Persistent psychosis, which is characterized by visual disturbances, disorganized thinking, mood disturbances, and paranoia. Some antidepressant and antipsychotic drugs can help treat persistent psychosis.
Is LSD Addictive?
Addiction is characterized by compulsive drug use despite negative consequences. According to an article published in the journal Therapeutic Advances in Psychopharmacology, while acid can be used in dangerous ways and cause prolonged psychiatric reactions including psychosis, it doesn’t typically cause addiction.4
Tolerance and Dependence
Likewise, while acid accumulates in the body and causes tolerance, meaning larger doses are needed to get the desired effects, it doesn’t cause dependence, which is characterized by withdrawal symptoms that occur when substance use stops. Tolerance disappears after a few days of abstinence without producing cravings or other withdrawal symptoms. Another reason why LSD isn’t considered addictive is that heavy abuse is rather difficult since the high is so intense and lasts for such a long time.

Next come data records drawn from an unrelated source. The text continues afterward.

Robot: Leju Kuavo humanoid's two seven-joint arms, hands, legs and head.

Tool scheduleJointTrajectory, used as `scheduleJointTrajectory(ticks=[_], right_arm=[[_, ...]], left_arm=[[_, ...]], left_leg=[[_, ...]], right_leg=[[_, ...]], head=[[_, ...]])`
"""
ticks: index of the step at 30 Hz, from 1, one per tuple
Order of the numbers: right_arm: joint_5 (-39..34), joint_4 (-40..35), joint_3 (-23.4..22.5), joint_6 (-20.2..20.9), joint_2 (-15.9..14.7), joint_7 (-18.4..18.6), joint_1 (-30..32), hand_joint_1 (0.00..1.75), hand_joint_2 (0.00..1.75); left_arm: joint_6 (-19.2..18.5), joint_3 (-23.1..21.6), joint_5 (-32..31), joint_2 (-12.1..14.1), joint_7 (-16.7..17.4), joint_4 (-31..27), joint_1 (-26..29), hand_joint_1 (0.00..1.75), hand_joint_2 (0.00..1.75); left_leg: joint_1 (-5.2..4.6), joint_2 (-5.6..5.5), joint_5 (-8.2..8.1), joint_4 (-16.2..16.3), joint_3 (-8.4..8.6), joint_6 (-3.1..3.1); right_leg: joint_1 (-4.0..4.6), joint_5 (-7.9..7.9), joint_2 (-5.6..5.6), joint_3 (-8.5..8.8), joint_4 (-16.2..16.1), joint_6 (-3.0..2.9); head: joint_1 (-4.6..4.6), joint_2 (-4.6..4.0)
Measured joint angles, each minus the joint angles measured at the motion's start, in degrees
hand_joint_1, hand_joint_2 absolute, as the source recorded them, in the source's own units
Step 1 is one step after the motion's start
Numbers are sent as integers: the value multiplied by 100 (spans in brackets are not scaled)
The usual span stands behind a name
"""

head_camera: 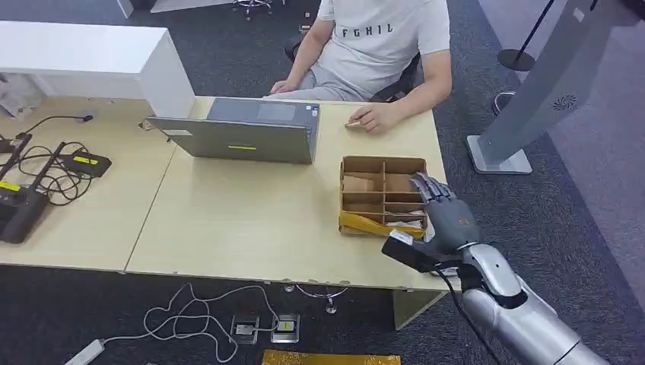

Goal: Pass the card to the sensor for recognition and then transmit it.

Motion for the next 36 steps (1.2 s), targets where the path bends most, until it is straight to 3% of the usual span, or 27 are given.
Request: scheduleJointTrajectory(ticks=[19, 36], right_arm=[[52, 197, -122, 59, 155, 2, 14, 0, 175], [133, 356, -243, 127, 470, 50, 8, 0, 175]], left_arm=[[-11, 0, -20, 0, -24, 0, 0, 0, 0], [-63, 0, -61, 0, -39, 0, -1, 0, 0]], left_leg=[[0, 0, 0, 0, 0, 0], [0, 0, 0, 0, 0, 0]], right_leg=[[0, 0, 0, 0, 0, 0], [0, 0, 0, 0, 1, 0]], head=[[-2, 0], [-2, 0]])
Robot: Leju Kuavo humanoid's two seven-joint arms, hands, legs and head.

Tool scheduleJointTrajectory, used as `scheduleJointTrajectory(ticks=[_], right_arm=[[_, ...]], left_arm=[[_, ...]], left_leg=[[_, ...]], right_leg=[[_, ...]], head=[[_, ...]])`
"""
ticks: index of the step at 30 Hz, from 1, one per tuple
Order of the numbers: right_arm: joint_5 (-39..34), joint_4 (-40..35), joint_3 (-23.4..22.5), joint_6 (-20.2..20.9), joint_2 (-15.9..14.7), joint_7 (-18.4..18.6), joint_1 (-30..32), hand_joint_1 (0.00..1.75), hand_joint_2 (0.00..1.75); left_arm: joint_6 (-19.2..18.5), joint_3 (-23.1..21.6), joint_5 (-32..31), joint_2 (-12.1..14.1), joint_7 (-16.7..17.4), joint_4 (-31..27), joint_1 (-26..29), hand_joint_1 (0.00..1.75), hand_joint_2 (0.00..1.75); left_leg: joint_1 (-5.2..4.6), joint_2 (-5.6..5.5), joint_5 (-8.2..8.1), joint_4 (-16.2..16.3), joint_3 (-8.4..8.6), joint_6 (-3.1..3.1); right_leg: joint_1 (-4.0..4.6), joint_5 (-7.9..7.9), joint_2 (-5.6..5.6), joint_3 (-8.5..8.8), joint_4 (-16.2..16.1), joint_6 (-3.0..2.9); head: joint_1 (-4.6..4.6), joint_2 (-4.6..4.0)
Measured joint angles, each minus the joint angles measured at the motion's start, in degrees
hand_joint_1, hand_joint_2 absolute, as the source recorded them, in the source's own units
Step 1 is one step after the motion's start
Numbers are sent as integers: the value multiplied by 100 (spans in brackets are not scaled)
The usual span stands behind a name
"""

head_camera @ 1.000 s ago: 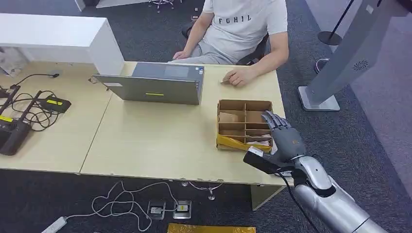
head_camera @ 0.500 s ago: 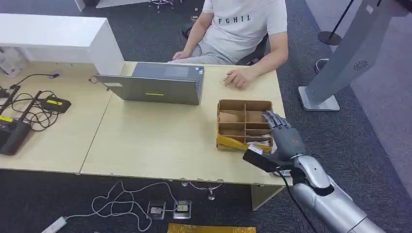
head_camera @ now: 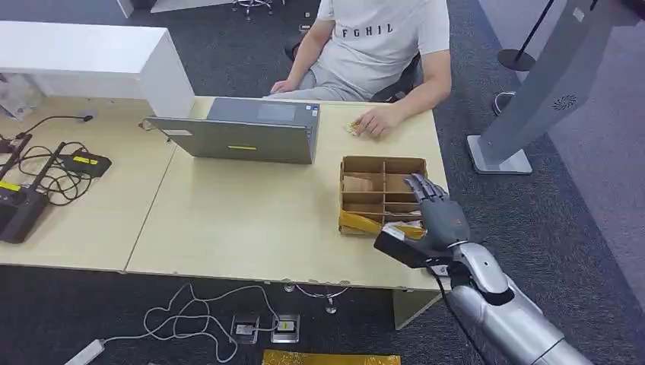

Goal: Pass the card to the sensor for recognition and then transmit it.

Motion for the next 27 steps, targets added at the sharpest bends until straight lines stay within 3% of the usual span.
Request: scheduleJointTrajectory(ticks=[27], right_arm=[[627, 79, -258, 120, 188, 186, 29, 0, 175]], left_arm=[[-48, 0, -35, 0, -22, 0, 0, 0, 0]], left_leg=[[0, 1, 0, 0, 2, 0]], right_leg=[[0, 0, 0, 0, 0, 0]], head=[[2, 0]])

Frequent Use Still Has Consequences
However, frequent acid abuse can cause serious problems within life, including problems with relationships, finances, legal status, and physical and mental wellbeing. If you want to stop using LSD but have reservations about doing so or struggle to commit to quitting, a high-quality treatment program or individual therapist can help you find the supports and motivation needed to quit.